The second reason, also pragmatic, pertains to the ‘researchability’ of elusive or less accessible areas of learning, such as independent learning. Zimmerman and Moylan (2009), highlighting this issue, state that “one of the most challenging issues that confronts educational researchers is explaining how students learn in self-regulated contexts, such as when studying or practicing on their own” (Zimmerman & Moylan, 2009, p. 299). By examining ‘non-volitional’ learning, it is possible for the researcher to create some degree of structure to allow for the accurate collection of valid data in independent learning, through, for example, setting specific learning tasks or choosing a specific ‘site’ for learning, without creating a ‘false’ or laboratory-type clinical examination. Information gained in such a context can then be used and built on by future researchers to research the even looser, less controllable learning scenarios of intrinsically motivated and self-chosen learning. This volume simply seeks to be one step on the stairs towards greater understanding of learning.

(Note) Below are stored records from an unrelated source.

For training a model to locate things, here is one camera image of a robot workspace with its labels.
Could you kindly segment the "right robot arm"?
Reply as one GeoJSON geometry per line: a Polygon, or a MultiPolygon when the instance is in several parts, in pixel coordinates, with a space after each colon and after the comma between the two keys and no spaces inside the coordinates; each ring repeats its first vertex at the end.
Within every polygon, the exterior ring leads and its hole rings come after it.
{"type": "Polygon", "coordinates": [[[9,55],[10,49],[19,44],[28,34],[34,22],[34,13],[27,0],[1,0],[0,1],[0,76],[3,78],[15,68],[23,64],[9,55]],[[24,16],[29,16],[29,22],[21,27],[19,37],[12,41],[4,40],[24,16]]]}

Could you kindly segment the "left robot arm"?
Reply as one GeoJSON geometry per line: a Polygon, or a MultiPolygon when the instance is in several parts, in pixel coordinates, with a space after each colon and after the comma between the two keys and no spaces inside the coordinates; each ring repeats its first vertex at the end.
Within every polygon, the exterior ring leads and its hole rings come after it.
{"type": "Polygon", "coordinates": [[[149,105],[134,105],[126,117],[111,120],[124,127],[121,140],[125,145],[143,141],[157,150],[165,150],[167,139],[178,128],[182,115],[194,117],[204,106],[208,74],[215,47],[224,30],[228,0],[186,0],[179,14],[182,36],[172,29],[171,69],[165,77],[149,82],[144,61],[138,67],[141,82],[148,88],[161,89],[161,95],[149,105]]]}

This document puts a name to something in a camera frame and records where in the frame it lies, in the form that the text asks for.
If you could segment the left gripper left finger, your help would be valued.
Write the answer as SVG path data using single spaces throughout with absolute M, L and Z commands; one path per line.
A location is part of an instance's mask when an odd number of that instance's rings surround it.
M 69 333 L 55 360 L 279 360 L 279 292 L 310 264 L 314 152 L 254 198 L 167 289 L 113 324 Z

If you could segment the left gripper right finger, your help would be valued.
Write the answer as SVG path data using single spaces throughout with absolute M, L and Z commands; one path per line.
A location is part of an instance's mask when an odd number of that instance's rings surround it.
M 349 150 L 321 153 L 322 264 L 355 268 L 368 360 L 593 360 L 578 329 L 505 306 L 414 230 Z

In light of the discussion here, the term ‘independent learning’ has been chosen to describe the mode of learning undertaken within this study and it has been defined for the purpose of this study as “the act of learning without (or with decreasing amounts of) external direction, guidance and evaluation, in volitional and non-volitional contexts”. This definition can accommodate the types of learning under investigation: learning where the control rests largely in the hand of the learner, whether required learning, volitionally chosen learning or the grey areas (comprising independent and dependent stages and elements) in between.